This is the news that EUropa has eagerly awaited: Two pharmaceutical laboratories – Moderna and Pfizer/Biontech – have applied for approval of their COVID 19 vaccines. But the vaccination hype should be treated with caution.
After all, the application does not mean that the vaccines will be delivered quickly – and that they will work as desired. There are still several critical stages to go through.
First, the EU Medicines Agency (EMA) must examine and approve the applications. For Pfizer/Biontech, this should be done by 29 December at the latest, for Moderna by 12 January.
Thereafter, the EU Commission must authorise the use of the vaccines. This will be done after consultation of the 27 EU Member States under the so-called comitology procedure, i.e. behind closed doors.
Only then – i.e. in a third step – can Germany and the other member states place their national orders.

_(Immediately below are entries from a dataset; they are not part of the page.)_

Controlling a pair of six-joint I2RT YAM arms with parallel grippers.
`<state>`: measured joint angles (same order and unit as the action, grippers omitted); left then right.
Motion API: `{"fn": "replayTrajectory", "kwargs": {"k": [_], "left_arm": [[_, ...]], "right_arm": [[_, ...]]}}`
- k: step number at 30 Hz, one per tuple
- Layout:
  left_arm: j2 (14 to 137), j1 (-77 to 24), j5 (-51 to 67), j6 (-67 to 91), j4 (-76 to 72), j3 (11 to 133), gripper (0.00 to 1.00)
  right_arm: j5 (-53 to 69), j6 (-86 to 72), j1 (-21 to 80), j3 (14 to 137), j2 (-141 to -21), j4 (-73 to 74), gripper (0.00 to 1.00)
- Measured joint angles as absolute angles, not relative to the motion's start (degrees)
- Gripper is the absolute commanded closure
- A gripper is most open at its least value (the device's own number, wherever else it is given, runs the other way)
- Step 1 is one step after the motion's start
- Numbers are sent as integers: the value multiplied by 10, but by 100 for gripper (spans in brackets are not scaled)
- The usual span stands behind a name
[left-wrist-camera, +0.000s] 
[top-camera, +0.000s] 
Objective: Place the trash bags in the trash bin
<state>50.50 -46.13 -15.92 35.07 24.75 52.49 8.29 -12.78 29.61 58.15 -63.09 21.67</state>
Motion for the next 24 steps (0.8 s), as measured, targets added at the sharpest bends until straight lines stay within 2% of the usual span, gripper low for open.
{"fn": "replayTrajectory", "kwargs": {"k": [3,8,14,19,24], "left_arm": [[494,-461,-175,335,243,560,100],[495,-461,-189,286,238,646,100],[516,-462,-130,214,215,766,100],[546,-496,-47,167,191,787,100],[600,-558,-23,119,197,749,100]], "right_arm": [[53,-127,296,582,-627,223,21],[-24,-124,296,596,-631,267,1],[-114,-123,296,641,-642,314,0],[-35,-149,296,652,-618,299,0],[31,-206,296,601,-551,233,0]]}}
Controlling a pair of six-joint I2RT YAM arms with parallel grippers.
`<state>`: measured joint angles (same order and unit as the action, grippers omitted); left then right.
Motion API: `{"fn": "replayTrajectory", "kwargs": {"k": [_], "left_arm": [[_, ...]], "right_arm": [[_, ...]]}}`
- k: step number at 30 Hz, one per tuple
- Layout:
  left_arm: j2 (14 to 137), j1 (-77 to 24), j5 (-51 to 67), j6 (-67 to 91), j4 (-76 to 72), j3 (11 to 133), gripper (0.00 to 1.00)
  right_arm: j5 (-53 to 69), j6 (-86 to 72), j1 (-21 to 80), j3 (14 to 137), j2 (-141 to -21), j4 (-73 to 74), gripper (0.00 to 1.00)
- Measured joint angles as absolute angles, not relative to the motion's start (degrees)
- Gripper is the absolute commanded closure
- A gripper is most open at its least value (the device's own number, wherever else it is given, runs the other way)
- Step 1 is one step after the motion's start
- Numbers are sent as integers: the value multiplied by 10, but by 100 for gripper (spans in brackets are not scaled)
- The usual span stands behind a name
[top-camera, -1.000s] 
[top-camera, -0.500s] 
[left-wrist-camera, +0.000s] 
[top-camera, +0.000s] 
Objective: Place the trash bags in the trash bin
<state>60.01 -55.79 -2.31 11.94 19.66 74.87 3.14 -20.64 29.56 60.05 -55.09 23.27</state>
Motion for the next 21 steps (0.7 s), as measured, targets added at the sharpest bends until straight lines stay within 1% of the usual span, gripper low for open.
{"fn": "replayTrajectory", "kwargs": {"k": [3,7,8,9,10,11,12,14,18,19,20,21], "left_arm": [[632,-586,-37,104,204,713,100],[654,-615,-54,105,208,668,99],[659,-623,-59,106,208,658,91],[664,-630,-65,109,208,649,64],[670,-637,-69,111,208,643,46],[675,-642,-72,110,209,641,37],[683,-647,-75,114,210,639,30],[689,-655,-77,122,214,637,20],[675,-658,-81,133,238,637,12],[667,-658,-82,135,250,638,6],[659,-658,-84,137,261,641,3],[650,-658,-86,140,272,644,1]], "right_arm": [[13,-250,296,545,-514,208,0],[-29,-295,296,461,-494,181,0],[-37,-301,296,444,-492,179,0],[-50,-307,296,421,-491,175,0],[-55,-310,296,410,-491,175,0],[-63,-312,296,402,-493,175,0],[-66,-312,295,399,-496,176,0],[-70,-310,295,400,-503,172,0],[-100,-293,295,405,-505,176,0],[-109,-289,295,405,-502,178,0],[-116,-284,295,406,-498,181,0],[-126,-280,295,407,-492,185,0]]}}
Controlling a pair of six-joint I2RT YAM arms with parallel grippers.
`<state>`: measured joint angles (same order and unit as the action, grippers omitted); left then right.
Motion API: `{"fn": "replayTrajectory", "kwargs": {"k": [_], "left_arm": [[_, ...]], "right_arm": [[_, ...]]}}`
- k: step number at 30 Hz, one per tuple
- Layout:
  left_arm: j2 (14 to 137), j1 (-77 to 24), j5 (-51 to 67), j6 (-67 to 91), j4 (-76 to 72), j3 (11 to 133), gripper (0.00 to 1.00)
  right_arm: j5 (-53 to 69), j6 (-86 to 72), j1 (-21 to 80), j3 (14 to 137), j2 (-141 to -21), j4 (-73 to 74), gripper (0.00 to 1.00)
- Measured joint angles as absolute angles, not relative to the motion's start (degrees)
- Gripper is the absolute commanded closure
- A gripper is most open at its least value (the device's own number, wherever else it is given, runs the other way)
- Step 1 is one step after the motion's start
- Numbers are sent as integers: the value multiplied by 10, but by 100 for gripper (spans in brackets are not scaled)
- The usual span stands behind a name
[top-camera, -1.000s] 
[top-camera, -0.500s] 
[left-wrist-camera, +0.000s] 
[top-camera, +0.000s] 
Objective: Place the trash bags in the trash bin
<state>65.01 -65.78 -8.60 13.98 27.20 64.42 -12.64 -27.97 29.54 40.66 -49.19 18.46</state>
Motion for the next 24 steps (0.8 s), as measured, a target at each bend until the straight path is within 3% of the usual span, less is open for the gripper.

This is likely to take a few more days.
Then the vaccine will also have to be delivered. This is a logistical challenge, given the need to cool the Pfizer/Biontech product at -70 degrees.
The European Commission is already pointing out that some countries may be overburdened. It is possible that the “Civil Protection Mechanism” could then help, according to Brussels.
Last but not least, vaccinations must be organised locally. In Belgium, this should not be possible until mid-January, reports “Le Soir”.
Against this background, the reports that it is “starting now” and that vaccination will start “as early as next week” should be treated with caution.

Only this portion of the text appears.